Wirkungsort: Burghausen

Eugen Galitzenstein entstammte einer jüdischen Familie und studierte Chemie in Wien. Nach dem Militärdienst arbeitete er bei Wacker Chemie in Nürnberg, konvertierte zum Protestantismus und heiratete Auguste Grün, mit der er drei Kinder hatte. Im Ersten Weltkrieg kämpfte er bis 1916 an der Front und wirkte anschließend in Burghausen beim Aufbau einer Wacker-Fabrik für das kriegswichtige Aceton mit. Nach Kriegsende arbeitete er weiterhin im Werk.

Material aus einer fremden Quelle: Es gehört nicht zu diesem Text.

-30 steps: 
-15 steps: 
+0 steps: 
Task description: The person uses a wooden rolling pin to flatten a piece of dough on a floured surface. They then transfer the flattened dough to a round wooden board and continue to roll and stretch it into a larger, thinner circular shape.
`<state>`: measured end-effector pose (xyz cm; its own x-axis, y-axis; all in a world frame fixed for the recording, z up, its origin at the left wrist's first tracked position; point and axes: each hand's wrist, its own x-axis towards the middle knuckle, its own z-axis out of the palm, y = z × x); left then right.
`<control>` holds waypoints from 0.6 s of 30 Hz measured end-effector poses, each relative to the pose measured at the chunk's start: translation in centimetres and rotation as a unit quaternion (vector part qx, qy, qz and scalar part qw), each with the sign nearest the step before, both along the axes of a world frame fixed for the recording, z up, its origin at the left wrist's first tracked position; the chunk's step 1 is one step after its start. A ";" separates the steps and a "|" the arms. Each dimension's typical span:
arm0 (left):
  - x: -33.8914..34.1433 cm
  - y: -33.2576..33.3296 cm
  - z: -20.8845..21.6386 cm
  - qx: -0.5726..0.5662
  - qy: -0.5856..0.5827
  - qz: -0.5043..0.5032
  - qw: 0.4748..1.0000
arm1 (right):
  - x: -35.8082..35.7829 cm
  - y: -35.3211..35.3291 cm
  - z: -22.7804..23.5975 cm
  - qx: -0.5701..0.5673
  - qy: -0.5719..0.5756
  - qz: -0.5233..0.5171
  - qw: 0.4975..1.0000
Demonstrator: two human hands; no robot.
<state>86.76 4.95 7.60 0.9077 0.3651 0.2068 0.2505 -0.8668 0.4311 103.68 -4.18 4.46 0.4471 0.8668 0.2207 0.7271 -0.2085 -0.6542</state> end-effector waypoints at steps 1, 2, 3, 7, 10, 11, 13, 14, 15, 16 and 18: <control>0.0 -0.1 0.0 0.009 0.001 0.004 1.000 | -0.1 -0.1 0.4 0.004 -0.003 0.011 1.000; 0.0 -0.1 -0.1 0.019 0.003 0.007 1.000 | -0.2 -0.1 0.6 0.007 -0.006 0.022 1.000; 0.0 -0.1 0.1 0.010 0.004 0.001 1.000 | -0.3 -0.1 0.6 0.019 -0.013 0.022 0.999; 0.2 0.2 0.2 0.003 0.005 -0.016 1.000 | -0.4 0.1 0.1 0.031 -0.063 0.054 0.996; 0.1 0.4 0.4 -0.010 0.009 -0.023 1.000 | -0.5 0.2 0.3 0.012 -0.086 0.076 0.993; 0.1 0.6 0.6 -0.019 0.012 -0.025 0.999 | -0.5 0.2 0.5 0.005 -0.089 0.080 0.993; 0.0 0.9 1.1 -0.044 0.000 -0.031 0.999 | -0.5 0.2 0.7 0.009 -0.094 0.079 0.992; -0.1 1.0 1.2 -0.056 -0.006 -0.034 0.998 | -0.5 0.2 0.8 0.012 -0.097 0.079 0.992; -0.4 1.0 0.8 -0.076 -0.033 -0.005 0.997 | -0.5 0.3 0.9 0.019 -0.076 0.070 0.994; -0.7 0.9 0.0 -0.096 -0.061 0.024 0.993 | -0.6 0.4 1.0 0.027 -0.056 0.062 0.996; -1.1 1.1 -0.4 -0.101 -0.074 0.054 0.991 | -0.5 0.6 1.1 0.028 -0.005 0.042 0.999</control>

Nach der NS-Machtübernahme 1933 begann die Verfolgung der Familie. Galitzenstein wurde während des Novemberpogroms verhaftet, jedoch durch die Fürsprache seines Arbeitgebers nach sechs Wochen freigelassen. 1939 emigrierte die Familie nach Großbritannien. Die ehemalige "Villa Galitzenstein" in Burghausen wurde nach dem Krieg als Firmenarchiv genutzt und 2010 in einen Botanischen Garten umgewandelt.